▶ Problem requirements: Keep only the lines from the start of the data through the line containing "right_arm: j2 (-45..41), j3", and output them exactly.

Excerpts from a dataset
########################################

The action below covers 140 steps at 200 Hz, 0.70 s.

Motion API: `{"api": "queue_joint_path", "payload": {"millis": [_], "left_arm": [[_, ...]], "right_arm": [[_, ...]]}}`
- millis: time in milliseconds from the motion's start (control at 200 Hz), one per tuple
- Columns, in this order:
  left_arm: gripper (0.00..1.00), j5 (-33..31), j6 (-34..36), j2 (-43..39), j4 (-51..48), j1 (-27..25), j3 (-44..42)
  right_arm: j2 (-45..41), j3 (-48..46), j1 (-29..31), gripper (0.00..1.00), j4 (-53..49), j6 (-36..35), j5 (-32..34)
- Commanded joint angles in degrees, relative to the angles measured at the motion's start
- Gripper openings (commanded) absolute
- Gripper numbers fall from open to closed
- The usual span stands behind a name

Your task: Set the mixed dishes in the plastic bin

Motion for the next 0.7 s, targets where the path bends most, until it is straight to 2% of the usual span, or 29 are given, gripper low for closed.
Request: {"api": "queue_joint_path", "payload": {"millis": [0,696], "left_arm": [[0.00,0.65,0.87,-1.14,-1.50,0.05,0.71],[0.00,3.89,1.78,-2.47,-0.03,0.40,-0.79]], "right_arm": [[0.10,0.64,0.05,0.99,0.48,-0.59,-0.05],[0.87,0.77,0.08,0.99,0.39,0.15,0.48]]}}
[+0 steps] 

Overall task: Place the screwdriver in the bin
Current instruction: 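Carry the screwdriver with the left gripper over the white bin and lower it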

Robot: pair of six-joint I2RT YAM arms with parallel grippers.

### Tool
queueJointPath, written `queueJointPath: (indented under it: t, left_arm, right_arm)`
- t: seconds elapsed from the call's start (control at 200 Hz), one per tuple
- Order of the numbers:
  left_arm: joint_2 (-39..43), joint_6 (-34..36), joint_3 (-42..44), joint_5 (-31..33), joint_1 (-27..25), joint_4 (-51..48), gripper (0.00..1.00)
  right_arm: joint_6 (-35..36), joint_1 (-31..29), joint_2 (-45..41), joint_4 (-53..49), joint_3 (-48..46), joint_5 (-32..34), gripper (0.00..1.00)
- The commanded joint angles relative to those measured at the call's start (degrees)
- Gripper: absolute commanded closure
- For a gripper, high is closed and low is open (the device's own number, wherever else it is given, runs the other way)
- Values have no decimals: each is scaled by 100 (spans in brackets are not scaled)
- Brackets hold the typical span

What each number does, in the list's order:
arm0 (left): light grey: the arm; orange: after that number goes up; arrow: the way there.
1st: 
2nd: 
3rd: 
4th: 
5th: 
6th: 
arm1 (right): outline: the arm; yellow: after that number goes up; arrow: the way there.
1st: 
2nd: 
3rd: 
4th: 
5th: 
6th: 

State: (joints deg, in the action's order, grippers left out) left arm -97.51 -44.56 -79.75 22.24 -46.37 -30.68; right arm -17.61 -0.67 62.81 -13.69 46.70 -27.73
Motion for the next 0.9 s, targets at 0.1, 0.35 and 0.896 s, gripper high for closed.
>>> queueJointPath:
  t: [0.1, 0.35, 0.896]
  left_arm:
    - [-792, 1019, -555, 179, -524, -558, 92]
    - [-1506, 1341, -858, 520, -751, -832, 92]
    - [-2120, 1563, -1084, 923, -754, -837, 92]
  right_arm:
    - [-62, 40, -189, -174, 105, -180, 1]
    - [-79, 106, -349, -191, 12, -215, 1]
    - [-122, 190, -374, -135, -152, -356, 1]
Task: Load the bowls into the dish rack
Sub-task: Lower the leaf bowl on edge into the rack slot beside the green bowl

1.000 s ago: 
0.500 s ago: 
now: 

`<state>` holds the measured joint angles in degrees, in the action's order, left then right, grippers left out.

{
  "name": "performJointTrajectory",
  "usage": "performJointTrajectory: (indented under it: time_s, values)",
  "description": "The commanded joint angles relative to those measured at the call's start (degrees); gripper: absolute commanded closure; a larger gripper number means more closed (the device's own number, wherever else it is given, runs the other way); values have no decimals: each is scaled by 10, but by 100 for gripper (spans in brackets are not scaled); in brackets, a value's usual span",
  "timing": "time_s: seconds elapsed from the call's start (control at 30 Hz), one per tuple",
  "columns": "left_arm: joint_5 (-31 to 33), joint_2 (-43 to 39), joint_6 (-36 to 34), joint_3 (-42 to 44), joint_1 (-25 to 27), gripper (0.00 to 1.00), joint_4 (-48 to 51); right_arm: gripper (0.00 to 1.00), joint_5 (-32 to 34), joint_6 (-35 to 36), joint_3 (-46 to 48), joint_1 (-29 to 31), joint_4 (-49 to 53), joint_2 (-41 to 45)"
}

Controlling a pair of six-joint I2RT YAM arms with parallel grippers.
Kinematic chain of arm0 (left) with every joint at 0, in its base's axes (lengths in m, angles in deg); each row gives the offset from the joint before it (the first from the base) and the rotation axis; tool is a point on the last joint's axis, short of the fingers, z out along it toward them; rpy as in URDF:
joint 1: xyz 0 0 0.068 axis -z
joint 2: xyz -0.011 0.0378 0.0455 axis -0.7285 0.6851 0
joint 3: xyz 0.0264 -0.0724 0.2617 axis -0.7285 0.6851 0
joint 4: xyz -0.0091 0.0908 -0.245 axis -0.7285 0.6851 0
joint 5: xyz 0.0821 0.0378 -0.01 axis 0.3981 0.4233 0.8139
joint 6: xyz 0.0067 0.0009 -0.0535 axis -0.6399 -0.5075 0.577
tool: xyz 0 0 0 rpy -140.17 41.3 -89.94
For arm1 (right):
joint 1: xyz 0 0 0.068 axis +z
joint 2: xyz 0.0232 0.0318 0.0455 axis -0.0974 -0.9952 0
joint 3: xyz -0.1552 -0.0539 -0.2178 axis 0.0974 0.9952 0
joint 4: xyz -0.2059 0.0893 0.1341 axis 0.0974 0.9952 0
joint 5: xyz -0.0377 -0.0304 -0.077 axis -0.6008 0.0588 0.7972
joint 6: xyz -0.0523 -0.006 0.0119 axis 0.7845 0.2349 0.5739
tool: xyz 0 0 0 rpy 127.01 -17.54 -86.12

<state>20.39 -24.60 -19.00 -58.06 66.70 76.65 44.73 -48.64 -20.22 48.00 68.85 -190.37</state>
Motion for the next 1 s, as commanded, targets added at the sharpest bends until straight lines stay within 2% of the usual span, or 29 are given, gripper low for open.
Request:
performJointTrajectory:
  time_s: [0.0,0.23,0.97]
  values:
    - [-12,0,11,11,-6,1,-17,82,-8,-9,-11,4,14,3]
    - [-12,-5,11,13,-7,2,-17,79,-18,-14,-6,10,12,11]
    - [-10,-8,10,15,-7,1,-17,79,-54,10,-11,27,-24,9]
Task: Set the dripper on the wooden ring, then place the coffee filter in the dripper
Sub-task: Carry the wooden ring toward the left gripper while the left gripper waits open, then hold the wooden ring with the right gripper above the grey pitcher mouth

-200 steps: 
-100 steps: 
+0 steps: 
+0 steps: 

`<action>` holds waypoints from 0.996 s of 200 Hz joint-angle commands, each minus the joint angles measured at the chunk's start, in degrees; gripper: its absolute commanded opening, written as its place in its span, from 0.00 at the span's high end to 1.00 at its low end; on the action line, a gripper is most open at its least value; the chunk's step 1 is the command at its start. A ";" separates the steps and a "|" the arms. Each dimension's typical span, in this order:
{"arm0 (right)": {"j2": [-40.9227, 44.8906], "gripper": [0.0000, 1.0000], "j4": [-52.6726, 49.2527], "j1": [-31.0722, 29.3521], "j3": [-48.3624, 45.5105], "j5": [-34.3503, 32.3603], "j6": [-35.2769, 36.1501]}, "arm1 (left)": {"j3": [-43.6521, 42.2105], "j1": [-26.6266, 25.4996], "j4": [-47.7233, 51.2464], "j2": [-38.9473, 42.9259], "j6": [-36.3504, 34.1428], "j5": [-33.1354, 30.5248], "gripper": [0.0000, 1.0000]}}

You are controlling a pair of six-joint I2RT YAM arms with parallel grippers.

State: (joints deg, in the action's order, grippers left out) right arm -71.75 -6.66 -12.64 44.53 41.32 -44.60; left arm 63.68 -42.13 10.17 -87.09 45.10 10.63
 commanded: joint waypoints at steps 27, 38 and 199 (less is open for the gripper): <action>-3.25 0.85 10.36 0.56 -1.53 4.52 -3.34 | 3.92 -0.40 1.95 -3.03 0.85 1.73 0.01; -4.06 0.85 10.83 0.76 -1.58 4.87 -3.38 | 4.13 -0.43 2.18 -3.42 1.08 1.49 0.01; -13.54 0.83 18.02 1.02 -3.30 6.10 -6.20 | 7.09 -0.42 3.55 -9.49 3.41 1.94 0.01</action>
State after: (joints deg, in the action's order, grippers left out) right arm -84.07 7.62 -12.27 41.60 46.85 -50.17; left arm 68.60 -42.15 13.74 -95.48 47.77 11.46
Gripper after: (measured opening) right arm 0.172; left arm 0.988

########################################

▶ Result of this exercise:
The action below covers 140 steps at 200 Hz, 0.70 s.

Motion API: `{"api": "queue_joint_path", "payload": {"millis": [_], "left_arm": [[_, ...]], "right_arm": [[_, ...]]}}`
- millis: time in milliseconds from the motion's start (control at 200 Hz), one per tuple
- Columns, in this order:
  left_arm: gripper (0.00..1.00), j5 (-33..31), j6 (-34..36), j2 (-43..39), j4 (-51..48), j1 (-27..25), j3 (-44..42)
  right_arm: j2 (-45..41), j3 (-48..46), j1 (-29..31), gripper (0.00..1.00), j4 (-53..49), j6 (-36..35), j5 (-32..34)

What was asked for in the exercise is now done.